_WHAT YOU ARE ASKED TO DO_. The whole listing below is to be copied exactly.

_DATA BLOCK_.
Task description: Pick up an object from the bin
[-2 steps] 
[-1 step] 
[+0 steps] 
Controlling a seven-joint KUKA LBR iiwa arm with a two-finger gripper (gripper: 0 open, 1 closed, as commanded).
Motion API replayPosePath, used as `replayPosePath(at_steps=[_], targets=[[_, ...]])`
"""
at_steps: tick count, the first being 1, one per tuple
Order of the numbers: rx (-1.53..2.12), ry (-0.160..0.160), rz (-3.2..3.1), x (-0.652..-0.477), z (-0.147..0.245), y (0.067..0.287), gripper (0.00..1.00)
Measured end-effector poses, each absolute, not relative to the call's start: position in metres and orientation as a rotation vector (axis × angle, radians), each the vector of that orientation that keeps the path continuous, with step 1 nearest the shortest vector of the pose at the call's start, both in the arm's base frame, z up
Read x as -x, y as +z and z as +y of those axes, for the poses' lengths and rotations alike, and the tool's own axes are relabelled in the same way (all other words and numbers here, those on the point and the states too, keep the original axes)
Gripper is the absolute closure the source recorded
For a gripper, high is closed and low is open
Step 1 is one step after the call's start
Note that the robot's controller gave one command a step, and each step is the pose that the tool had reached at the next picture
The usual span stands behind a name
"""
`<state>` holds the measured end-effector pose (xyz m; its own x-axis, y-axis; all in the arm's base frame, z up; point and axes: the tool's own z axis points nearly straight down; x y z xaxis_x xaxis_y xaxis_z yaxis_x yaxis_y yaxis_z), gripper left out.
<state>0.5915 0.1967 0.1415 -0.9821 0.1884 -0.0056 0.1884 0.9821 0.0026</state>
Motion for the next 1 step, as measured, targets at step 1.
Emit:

_ANSWER SPACE_.
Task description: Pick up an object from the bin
[-2 steps] 
[-1 step] 
[+0 steps] 
Controlling a seven-joint KUKA LBR iiwa arm with a two-finger gripper (gripper: 0 open, 1 closed, as commanded).
Motion API replayPosePath, used as `replayPosePath(at_steps=[_], targets=[[_, ...]])`
"""
at_steps: tick count, the first being 1, one per tuple
Order of the numbers: rx (-1.53..2.12), ry (-0.160..0.160), rz (-3.2..3.1), x (-0.652..-0.477), z (-0.147..0.245), y (0.067..0.287), gripper (0.00..1.00)
Measured end-effector poses, each absolute, not relative to the call's start: position in metres and orientation as a rotation vector (axis × angle, radians), each the vector of that orientation that keeps the path continuous, with step 1 nearest the shortest vector of the pose at the call's start, both in the arm's base frame, z up
Read x as -x, y as +z and z as +y of those axes, for the poses' lengths and rotations alike, and the tool's own axes are relabelled in the same way (all other words and numbers here, those on the point and the states too, keep the original axes)
Gripper is the absolute closure the source recorded
For a gripper, high is closed and low is open
Step 1 is one step after the call's start
Note that the robot's controller gave one command a step, and each step is the pose that the tool had reached at the next picture
The usual span stands behind a name
"""
`<state>` holds the measured end-effector pose (xyz m; its own x-axis, y-axis; all in the arm's base frame, z up; point and axes: the tool's own z axis points nearly straight down; x y z xaxis_x xaxis_y xaxis_z yaxis_x yaxis_y yaxis_z), gripper left out.
<state>0.5915 0.1967 0.1415 -0.9821 0.1884 -0.0056 0.1884 0.9821 0.0026</state>
Motion for the next 1 step, as measured, targets at step 1.
Emit:

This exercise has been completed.